* _Try it_: From the entries below, copy every line that holds the word "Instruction".

(Stored items from a collection)
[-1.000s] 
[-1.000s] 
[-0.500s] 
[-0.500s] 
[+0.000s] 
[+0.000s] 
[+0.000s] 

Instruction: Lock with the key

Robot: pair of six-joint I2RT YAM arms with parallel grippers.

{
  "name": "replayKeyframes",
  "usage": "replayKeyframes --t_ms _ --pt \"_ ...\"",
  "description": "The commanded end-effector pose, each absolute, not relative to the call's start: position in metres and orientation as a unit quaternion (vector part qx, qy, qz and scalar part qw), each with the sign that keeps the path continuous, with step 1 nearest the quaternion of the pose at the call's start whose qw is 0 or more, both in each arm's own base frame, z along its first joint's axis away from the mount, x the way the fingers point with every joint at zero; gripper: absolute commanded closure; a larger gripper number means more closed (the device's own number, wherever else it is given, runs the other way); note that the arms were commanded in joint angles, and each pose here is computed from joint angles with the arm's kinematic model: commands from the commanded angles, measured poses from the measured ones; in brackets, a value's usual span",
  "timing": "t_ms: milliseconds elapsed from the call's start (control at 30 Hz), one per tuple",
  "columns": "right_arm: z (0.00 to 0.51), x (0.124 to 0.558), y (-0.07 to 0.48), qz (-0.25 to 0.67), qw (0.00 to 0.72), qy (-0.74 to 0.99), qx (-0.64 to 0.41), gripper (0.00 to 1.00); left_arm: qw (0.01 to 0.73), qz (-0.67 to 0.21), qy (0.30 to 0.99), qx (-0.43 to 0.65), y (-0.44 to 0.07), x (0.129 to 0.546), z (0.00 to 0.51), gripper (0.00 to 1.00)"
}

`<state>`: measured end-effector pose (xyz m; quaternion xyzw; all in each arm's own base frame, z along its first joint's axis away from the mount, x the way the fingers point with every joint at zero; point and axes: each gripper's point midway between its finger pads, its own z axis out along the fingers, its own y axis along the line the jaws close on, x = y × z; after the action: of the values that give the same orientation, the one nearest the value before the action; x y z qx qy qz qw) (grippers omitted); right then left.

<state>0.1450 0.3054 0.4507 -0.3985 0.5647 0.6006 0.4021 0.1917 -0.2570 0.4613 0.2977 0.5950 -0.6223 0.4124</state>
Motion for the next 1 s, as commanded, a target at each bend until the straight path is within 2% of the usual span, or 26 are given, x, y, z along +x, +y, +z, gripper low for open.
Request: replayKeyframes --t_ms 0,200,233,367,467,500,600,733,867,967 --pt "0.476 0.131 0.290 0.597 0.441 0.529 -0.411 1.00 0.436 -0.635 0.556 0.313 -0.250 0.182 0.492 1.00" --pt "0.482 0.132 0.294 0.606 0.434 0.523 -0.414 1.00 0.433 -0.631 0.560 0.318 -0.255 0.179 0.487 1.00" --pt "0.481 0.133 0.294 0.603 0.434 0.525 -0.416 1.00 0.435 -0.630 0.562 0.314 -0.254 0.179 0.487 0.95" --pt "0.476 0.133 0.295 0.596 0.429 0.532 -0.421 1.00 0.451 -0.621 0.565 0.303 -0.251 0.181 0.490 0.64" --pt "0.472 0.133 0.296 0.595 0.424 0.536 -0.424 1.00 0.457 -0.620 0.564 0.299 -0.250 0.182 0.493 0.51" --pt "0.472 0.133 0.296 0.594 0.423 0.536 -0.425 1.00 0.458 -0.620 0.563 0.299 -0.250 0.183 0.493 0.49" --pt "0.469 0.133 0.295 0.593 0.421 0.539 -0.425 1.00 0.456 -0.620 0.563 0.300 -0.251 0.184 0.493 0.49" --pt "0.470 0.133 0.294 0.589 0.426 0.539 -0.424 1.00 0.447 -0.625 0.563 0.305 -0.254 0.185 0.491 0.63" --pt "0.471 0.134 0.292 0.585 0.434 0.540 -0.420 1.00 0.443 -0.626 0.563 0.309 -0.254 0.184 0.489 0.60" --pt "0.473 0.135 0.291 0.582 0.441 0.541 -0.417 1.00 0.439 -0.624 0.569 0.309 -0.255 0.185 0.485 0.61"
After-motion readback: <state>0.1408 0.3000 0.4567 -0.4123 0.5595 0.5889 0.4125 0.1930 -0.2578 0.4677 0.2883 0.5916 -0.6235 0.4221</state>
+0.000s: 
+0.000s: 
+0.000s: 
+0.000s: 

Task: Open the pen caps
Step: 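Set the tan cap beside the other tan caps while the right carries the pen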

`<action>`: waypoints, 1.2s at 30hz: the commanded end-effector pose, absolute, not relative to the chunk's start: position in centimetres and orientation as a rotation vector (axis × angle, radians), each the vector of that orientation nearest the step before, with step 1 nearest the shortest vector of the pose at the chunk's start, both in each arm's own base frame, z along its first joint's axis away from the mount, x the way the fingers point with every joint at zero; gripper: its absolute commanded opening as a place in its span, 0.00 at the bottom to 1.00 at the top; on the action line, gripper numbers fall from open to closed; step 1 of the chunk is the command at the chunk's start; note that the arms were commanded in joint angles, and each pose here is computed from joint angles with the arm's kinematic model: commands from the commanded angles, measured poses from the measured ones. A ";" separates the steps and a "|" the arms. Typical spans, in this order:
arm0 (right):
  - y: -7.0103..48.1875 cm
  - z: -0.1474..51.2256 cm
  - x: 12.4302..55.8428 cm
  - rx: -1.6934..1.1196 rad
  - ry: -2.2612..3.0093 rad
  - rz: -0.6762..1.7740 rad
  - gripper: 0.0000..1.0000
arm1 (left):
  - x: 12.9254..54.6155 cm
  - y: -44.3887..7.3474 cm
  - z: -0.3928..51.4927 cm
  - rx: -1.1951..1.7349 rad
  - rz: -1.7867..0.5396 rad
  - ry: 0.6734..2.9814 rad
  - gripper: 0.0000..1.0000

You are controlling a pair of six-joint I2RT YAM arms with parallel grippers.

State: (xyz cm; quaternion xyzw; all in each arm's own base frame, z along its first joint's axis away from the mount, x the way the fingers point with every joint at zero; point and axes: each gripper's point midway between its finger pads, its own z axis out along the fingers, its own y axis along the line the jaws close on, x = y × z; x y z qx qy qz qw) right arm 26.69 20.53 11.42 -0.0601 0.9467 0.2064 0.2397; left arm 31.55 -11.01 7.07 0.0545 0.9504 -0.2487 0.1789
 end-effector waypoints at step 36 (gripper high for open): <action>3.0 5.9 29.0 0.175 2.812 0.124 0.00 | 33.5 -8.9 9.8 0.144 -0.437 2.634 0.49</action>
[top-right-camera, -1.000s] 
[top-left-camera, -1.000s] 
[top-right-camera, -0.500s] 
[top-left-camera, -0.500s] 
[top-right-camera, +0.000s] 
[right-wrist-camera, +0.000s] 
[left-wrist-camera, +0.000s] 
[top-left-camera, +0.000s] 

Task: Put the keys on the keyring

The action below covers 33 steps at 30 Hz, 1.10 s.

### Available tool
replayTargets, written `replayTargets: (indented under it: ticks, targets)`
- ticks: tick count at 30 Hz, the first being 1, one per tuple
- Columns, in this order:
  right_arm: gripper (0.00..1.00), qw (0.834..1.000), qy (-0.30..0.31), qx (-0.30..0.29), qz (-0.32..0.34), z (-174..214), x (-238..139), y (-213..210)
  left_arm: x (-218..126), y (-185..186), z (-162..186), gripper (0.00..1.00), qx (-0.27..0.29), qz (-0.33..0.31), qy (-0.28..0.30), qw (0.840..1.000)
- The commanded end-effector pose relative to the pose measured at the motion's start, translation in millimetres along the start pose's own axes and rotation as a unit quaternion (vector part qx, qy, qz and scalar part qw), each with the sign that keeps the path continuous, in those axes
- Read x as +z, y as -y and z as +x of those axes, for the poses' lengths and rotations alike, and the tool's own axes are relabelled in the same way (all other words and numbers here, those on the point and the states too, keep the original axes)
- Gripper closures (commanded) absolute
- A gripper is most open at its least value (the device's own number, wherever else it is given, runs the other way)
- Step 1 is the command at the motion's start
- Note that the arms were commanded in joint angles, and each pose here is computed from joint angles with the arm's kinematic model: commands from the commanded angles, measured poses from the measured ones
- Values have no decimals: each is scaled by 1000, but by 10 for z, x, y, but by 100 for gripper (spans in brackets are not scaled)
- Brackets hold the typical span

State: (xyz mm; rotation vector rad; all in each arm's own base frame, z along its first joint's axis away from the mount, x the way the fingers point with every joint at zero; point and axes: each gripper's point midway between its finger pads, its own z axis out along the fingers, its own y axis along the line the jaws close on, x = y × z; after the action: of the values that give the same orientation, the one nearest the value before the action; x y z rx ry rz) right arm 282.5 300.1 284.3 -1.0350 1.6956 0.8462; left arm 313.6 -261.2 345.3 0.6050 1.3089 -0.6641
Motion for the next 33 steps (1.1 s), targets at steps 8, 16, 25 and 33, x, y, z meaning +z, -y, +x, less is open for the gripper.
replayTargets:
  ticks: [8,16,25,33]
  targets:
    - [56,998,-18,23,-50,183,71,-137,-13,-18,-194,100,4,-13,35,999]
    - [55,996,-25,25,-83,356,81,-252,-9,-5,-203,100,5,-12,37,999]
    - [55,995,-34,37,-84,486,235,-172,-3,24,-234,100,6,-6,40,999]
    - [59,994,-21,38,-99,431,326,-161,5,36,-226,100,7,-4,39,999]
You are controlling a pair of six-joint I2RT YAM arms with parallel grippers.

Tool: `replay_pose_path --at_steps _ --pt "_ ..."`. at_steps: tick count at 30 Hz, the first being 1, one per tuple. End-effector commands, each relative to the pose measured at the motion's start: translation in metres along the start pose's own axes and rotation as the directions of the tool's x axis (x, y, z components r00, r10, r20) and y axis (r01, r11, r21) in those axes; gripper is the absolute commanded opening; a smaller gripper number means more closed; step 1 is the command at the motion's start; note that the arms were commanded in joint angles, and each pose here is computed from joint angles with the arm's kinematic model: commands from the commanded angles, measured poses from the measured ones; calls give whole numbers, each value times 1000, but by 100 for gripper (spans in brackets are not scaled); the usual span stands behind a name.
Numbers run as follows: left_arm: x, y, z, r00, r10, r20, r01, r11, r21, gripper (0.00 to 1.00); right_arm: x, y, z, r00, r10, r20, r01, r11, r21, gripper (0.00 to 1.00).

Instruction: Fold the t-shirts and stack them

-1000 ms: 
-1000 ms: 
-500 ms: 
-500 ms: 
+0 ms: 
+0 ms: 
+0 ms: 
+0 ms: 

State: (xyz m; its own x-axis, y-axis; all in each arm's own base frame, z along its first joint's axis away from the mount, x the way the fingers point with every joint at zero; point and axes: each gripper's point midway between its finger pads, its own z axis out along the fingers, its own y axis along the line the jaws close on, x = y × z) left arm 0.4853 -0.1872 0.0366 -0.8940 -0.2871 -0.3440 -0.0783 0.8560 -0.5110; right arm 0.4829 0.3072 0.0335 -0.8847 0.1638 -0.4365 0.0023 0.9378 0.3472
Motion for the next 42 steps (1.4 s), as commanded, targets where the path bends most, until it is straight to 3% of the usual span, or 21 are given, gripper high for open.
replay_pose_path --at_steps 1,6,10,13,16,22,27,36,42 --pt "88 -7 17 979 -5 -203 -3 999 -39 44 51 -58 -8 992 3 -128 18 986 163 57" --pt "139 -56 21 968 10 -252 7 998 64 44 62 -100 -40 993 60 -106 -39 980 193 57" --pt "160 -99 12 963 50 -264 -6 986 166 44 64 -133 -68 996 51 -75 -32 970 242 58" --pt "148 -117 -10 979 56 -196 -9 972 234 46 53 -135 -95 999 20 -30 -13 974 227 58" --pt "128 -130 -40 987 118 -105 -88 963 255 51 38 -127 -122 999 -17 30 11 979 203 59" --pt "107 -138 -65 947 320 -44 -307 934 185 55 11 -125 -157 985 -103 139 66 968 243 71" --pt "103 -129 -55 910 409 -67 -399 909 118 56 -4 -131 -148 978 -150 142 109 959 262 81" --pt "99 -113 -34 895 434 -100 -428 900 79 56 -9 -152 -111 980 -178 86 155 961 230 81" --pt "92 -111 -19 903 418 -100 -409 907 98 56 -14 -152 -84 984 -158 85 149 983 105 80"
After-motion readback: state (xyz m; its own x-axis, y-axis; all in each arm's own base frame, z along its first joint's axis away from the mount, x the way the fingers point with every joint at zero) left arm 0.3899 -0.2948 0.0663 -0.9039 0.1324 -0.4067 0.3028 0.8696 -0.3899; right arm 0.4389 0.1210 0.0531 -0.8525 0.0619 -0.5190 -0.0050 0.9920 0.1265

* _Your solution_:
Instruction: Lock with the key
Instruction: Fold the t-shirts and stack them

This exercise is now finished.